Scientists uncover a cheaper way to extract lightweight magnesium
December 2013 - Sometimes a material that could be useful simply isn’t practical. Either the process is too expensive or time-consuming and therefore, not ideal. With those in the auto, aerospace and construction industries looking to lighten up the final product, other metal alloys, such as aluminum and high-strength steel, seem more feasible. Until now, lighter weight magnesium alloys were not considered a viable option. New research could change that.
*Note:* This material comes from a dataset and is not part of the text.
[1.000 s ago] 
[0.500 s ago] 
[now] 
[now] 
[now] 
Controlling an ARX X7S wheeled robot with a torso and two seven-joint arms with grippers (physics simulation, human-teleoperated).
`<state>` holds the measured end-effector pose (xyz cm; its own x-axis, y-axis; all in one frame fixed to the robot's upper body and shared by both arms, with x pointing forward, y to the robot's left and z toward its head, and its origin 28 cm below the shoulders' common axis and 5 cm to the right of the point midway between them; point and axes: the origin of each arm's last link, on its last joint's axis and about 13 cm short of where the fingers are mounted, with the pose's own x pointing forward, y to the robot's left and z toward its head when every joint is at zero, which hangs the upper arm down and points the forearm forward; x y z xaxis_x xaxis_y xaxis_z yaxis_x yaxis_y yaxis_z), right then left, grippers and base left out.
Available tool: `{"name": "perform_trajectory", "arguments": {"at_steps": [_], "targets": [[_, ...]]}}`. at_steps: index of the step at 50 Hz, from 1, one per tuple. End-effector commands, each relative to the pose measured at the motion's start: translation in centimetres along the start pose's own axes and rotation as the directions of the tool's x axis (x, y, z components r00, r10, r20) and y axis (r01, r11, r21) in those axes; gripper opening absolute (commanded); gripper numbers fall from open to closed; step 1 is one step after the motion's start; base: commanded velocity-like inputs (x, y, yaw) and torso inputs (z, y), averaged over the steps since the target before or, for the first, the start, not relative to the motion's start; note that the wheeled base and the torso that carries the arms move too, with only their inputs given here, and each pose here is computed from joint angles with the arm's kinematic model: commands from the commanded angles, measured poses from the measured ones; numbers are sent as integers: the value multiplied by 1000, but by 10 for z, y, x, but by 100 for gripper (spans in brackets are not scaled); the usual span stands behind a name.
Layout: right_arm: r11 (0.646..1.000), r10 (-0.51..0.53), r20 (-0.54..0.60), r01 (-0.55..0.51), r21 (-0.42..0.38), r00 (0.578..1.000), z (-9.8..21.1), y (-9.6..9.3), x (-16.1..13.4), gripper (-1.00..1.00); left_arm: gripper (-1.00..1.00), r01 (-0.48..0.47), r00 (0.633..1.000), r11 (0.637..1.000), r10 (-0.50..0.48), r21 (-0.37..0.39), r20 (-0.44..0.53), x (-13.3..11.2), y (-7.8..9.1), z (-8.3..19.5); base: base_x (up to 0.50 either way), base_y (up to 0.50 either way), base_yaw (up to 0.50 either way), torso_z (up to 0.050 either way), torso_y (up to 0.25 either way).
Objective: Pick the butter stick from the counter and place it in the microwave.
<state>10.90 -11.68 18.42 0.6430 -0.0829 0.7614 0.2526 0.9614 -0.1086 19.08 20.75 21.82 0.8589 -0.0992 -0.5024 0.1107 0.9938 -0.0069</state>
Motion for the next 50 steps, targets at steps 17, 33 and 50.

Researchers at the Pacific Northwest National Laboratory, part of the U.S. Department of Energy, have uncovered a method to economically extract magnesium from seawater. It’s a process that up until now, was limited to remote locations and only possible at great expense.
“Over the last few decades, we’ve seen magnesium production plants in the U.S. go out of business leaving the sole operating facility in Salt Lake City,” says Pete McGrail, laboratory fellow, PNNL. The Great Salt Lake provides PNNL with a nearly unlimited source of concentrated saltwater, that can be stored in large evaporation ponds where it is concentrated further by taking advantage of the arid climate.
The electrolysis process used today involves a number of steps and can’t be done just anywhere. “Solar evaporation ponds take a lot of space and the plant needs access to natural gas and cheap electrical power. Much of the heat needed is to form a molten salt of the magnesium chloride but it’s a complicated process,” he says.
“Just heating magnesium chloride obtained from seawater causes it to decompose into forms you don’t want and would destroy the electrolysis cells,” McGrail explains. “So chemical purification steps are needed including adding carbon and heating the salt up to 900 degrees Celsius to get rid of contaminants and water. Once you’ve done that, you can put the molten salt into an electrolysis cell and the electric current breaks the chemical bond between the magnesium and chloride, resulting in magnesium metal and chlorine gas.”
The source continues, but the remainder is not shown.